You can include written notes in notebook cells using Markdown: 
   - In the control panel at the top, choose Cell > Cell Type > Markdown
   - Markdown syntax: http://nestacms.com/docs/creating-content/markdown-cheat-sheet


#### Resources
+ Experiment information and data source: http://www.povertyactionlab.org/evaluation/discrimination-job-market-united-states
+ Scipy statistical methods: http://docs.scipy.org/doc/scipy/reference/stats.html 
+ Markdown syntax: http://nestacms.com/docs/creating-content/markdown-cheat-sheet

****

In [None]:
import pandas as pd
import numpy as np
from scipy import stats

In [None]:
data = pd.io.stata.read_stata('us_job_market_discrimination.dta')
print data.head()


In [None]:

#print data.describe()
# number of callbacks for balck-sounding names
blk_call=sum(data[data.race=='b'].call)
print blk_call
wht_call = sum(data[data.race=='w'].call)
print wht_call

In [None]:
blacks = data[data.race=='b']
whites = data[data.race=='w']
#print black.describe()
print len(blacks)
print len(whites)

In [None]:
#null hypothesis : race has no effect on getting an interview call
#let significance level is 10%

blacks_called = len(blacks[blacks['call'] == True])
print blacks_called
blacks_not_called = len(blacks[blacks['call'] == False])
print blacks_not_called
whites_called = len(whites[whites['call'] == True])
print whites_called
whites_not_called = len(whites[whites['call'] == False])
print whites_not_called

In [None]:
called_back = blacks_called + whites_called
print called_back
not_called = blacks_not_called + whites_not_called
print not_called
print len(data)

In [None]:
rate_of_callback = (called_back)/not_called#len(data)
rate_of_callback = 0.087

In [None]:
expected_call_black = (blacks_called + blacks_not_called) *0.087
print expected_call_black

In [None]:
expected_call_white = (whites_called + whites_not_called)*(0.087)
print expected_call_white

In [None]:
expected_no_call_black = len(blacks)- expected_call_black
print expected_no_call_black

In [None]:
expected_no_call_white = len(whites)- expected_call_white
print expected_no_call_white

In [None]:
import scipy.stats as stats
observed_frequencies = [blacks_not_called, whites_not_called, whites_called, blacks_called]
expected_frequencies = [expected_no_call_black, expected_no_call_white, expected_call_white, expected_call_black]

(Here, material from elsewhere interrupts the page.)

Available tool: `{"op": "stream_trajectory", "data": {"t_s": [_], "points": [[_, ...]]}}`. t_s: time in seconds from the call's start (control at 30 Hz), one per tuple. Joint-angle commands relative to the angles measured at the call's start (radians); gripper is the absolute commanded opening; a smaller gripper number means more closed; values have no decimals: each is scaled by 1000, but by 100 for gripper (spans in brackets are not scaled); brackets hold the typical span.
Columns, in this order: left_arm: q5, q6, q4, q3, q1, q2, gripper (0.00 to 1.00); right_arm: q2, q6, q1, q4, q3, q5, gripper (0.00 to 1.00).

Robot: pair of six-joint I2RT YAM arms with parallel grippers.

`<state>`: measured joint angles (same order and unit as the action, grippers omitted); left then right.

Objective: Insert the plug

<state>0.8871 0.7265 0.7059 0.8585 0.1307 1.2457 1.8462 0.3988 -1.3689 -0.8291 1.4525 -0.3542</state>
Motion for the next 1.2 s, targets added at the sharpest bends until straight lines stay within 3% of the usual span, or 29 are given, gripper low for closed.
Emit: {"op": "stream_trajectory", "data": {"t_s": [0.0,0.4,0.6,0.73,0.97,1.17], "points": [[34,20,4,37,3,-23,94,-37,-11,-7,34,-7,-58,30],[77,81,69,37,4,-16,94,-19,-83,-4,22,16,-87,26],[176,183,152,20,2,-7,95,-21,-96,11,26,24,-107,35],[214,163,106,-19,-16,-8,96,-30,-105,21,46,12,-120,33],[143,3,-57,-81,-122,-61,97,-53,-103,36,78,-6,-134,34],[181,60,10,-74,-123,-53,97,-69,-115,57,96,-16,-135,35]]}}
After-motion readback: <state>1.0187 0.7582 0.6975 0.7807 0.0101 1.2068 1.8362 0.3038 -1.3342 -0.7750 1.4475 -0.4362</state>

# We use degrees of freedom 1, which we calculate as 
# (num columns - 1) * (num_rows - 1) = 1 
# The degrees of freedom is k - 1 - ddof (the adjustment to the degrees of freedom)
stats.chisquare(f_obs = observed_frequencies,
                f_exp = expected_frequencies, ddof=2)

In [None]:
#The result is 18.324 and the p-value for the given degrees of freedom is given as 1.8634423521092039e-05, which is highly significant. We conclude that race plays a significant role in callbacks.

In [None]:

n1 = len(whites)
n2 = len(blacks)
p1 = float(whites_called)/ n1
p2 = float(blacks_called) / n2
print n1
print n2
print p1
print p2

In [None]:
#calculating standard error:
p = float(p1 * n1 + p2 * n2) / (n1 + n2)
print p

In [None]:
p1= float(p)
print p1
t = p * (1-p)
r = n1 + n2
q = n1*n2
s = float(r)/q
#print s
#print q
#print r
#print t
d = float(r)/q
print d
stderr = np.sqrt(t * d)
print stderr
z = (p1-p2)/stderr
print z

In [None]:

p_values = stats.norm.sf(abs(z))*2
print p_values

In [None]:
#The p-value is less than alpha (0.10) so we can reject the null hypothesis. There is evidence that the rate of callbacks is higher among whites than blacks.

In [None]:
#confidence interval
z = 1.96 #for alpha = 0.05
confidence_interval = [p - z * stderr, p + z * stderr]
confidence_interval

In [None]:
#In the above hypothesis tests, we used the 95% confidence level. Another of stating this is alpha, the error rate we're willing to accept, is 5%. Less than 5% of the time, random variation would account for the results we saw.